HAT: Called out by Facebook

The summon

It happened a few weeks ago. Out of the blue, I was pinged by the Facebook compliance team. Given that our platform enable HAT owners to claim their Facebook data, we knew, sooner or later, we will have to answer to the tech platforms out there, as they may see it as a loss of control, since data went from them to their users to be reused and reshared freely, without being answerable to them.

While HAT owners may not answerable to FB, WE (the HATDeX Platform) being the technological enabler, are of course answerable to FB. We know our model is unconventional, but our position has always been that this is good for all as HAT owners that claim their FB data would also want to generate data on FB, which is far better than #deletefacebook and FB is also seen doing the right thing in giving their users their data back.
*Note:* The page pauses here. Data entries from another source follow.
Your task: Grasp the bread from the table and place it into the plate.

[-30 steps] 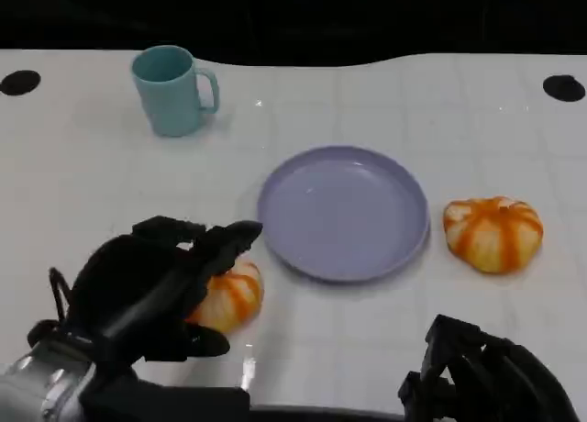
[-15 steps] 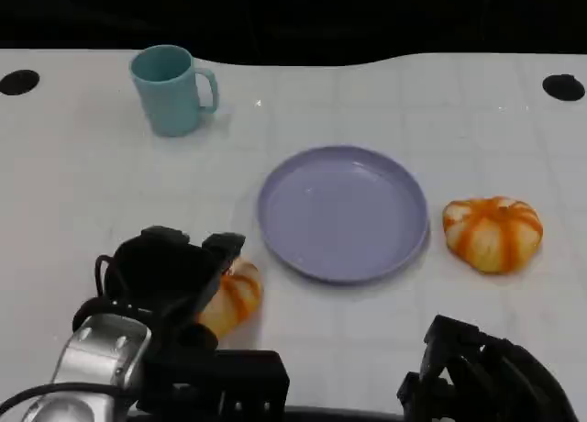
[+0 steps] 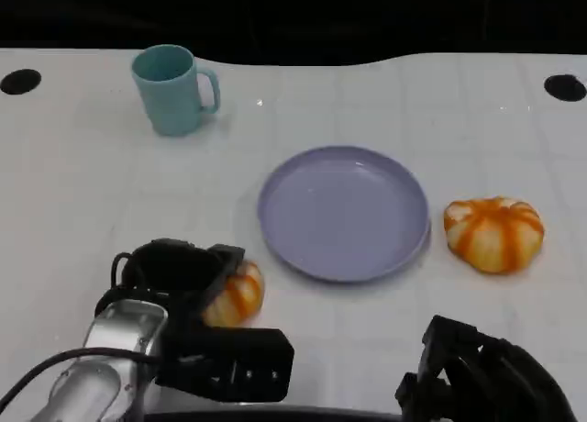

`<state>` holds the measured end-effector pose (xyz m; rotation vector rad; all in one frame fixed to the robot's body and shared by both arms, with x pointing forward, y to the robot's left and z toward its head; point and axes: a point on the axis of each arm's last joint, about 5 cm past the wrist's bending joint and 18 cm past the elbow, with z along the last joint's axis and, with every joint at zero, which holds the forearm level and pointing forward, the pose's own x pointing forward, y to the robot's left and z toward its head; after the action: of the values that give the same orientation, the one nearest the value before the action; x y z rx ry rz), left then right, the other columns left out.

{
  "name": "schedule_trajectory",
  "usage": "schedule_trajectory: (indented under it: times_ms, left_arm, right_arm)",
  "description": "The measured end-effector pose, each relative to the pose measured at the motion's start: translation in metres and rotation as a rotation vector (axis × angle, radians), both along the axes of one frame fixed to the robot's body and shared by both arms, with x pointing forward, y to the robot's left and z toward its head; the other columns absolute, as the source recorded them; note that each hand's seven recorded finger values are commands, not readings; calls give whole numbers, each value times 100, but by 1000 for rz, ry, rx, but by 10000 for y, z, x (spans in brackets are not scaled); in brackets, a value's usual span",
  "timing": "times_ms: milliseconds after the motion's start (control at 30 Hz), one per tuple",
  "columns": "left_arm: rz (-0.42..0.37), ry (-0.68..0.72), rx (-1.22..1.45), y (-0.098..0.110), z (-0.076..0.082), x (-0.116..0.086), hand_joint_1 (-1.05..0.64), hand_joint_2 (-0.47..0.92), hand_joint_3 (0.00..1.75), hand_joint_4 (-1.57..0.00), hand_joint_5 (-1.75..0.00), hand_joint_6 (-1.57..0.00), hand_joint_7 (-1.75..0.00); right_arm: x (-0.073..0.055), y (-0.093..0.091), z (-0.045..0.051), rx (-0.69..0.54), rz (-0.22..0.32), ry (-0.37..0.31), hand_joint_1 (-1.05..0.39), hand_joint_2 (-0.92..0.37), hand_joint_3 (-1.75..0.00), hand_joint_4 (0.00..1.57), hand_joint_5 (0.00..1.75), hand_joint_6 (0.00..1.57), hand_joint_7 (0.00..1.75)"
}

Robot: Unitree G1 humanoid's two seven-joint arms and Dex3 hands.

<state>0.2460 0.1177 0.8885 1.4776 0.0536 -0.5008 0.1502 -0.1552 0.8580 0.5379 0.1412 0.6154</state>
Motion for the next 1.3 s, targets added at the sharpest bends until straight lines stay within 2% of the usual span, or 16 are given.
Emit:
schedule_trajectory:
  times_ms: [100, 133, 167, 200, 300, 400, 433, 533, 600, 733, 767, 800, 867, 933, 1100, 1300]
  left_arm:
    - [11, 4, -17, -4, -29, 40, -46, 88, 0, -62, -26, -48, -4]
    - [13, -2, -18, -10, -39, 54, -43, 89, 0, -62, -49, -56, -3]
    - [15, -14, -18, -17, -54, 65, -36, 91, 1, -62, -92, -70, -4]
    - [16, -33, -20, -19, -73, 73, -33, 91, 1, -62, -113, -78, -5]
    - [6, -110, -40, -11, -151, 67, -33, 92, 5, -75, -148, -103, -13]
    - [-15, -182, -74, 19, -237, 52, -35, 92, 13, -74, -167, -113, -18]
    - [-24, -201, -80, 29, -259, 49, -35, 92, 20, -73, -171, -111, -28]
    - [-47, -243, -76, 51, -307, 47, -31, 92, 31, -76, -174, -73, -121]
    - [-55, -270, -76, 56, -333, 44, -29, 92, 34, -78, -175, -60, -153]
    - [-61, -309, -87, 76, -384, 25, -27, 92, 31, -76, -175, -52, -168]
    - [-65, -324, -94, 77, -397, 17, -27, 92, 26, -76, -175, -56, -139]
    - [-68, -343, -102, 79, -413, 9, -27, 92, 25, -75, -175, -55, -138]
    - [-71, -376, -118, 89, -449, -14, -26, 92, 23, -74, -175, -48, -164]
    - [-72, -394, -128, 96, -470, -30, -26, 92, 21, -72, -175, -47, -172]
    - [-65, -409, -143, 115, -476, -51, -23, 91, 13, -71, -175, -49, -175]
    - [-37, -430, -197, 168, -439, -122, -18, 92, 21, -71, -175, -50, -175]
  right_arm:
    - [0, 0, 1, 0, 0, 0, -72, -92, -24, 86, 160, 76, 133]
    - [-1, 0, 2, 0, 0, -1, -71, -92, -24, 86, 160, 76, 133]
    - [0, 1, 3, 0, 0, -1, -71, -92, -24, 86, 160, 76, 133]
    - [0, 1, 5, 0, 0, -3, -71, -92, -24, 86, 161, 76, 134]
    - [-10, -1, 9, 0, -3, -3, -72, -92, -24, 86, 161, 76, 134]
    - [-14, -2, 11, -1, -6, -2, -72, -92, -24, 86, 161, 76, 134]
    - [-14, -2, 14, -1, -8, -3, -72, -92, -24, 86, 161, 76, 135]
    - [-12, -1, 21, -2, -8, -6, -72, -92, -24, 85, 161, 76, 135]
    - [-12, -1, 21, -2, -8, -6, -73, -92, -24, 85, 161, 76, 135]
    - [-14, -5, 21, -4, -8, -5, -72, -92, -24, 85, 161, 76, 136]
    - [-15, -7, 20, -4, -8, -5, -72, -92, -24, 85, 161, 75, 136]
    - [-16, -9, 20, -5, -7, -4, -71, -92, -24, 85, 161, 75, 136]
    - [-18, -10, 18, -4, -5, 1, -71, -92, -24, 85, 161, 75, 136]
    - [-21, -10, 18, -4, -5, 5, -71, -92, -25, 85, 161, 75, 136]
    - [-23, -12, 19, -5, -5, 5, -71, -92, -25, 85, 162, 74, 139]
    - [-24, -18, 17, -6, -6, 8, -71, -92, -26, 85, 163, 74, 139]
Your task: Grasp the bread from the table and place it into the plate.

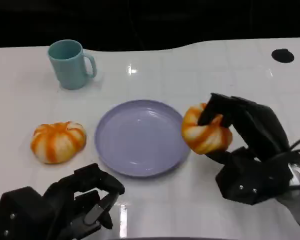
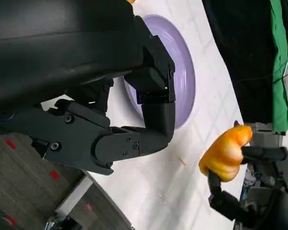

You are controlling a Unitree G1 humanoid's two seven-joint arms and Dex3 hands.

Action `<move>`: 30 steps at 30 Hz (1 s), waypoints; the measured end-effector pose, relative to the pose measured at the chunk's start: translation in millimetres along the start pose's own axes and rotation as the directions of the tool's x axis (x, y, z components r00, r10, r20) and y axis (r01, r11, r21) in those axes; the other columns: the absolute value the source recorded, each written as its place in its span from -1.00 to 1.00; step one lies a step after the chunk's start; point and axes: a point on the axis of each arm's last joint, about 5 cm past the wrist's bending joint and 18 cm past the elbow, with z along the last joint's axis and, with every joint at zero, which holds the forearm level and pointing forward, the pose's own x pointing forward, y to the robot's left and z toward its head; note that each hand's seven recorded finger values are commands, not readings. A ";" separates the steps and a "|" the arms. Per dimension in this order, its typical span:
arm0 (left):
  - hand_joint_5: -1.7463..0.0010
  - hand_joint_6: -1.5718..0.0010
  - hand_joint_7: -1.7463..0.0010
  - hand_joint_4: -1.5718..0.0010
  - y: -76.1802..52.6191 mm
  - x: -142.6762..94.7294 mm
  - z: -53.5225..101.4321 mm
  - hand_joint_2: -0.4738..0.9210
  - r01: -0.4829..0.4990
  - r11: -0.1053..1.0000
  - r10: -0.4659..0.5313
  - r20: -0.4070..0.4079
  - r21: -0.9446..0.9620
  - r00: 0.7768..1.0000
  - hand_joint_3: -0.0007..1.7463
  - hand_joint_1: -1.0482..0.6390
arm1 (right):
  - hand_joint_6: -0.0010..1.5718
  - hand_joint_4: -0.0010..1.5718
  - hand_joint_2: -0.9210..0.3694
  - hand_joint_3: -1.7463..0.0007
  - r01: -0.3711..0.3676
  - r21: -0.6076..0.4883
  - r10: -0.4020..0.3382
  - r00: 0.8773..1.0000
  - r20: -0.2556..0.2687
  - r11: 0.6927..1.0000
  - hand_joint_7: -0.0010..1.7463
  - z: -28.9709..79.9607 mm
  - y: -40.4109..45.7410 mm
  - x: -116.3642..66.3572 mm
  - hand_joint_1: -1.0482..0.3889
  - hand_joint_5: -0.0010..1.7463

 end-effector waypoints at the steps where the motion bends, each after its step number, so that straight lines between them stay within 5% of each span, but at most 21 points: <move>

Still, enabling a mass reuse and re-share of FB data by their own users could be seen as a threat.

The right for HAT owners to claim their data is a fundamental right that the HATDeX platform upholds, through enabling a “data plug”, an “API-to-API” service pulling data from an Internet application (like FB), and pushing it into HATs, on the owner’s request. The platform has several data plugs, and awaiting FCA approval for banking data plugs as well. I was prepared to go to court on behalf of our HAT owners if they shut down the APIs.

We also knew we would be called out at some point but were surprised they called us out this soon. I would have thought they would have waited till our numbers hit a million or 2 before calling us out. And so it came. Crunch time, shall we say.

The Interview

Our first call lasted more than 2 hours, even though they said it would be just a “routine” call of half an hour. The questions were many.

“What are you using the APIs for” (to enable HAT owners to claim their FB data)

What do you mean when HAT owners take the data into the HATs it is no longer FB’s data? (This was a direct reference to my medium post – clear sign they’ve been reading). Answer: well, the data does go into HATs as subject access request, so it’s really like downloading their own data to their PC, except we enable them to do it in real time. And you really can’t stop users from using what is theirs.

How do HAT owners share the data? What do they share it for? How do you control that the sharing? Who controls it? What are the rules?

We briefed them on the platform guidelines across all applications and the fact that all applications have to be reviewed and rated at HATLAB sandbox before going live.

What applications are built on the HAT? Where in the legal documentation did you say that? How is it done technically? Does the HAT owner ALWAYS have to agree when data is shared?

(For the last one, duh, yeah – he actually licenses the data to the application and the platform just enable the contracts to be in place and move data as per instruction)

And on and on for 2 hours.

It was clearly a fact finding mission. They were polite but curious so after the call, we waited to hear what they would do. We sent them the legals, the collaterals, the tech documentation links.

A HAT with a URL thefacebook.hubofallthings.net was created a few weeks later. We could see from the logs that they had a 2 hour session on their HAT.

An email came to ask for a further meeting.

I was ready for a fight.

The verdict

Another one hour interview followed. This time they gave their verdict. We were almost compliant with their policy, they said, except one application on our platform that enabled a HAT owner to sell his/her data for cash. They explained patiently that after Cambridge Analytica, they are called to a higher standard and the fact that HAT owners could do that was unacceptable to them. They were very polite. Even apologetic. They wanted to work with us, they said, not shut us down or prohibit us from using their APIs. They didn’t want to get in the way of our “business model” (a nice way of not validating our model of data ownership but acknowledging it). They iterated that they will not put any restrictions on us that they do not put on themselves ie FB doesn’t “sell” their users data for cash now, and we shouldn’t enable HAT owners to do so either.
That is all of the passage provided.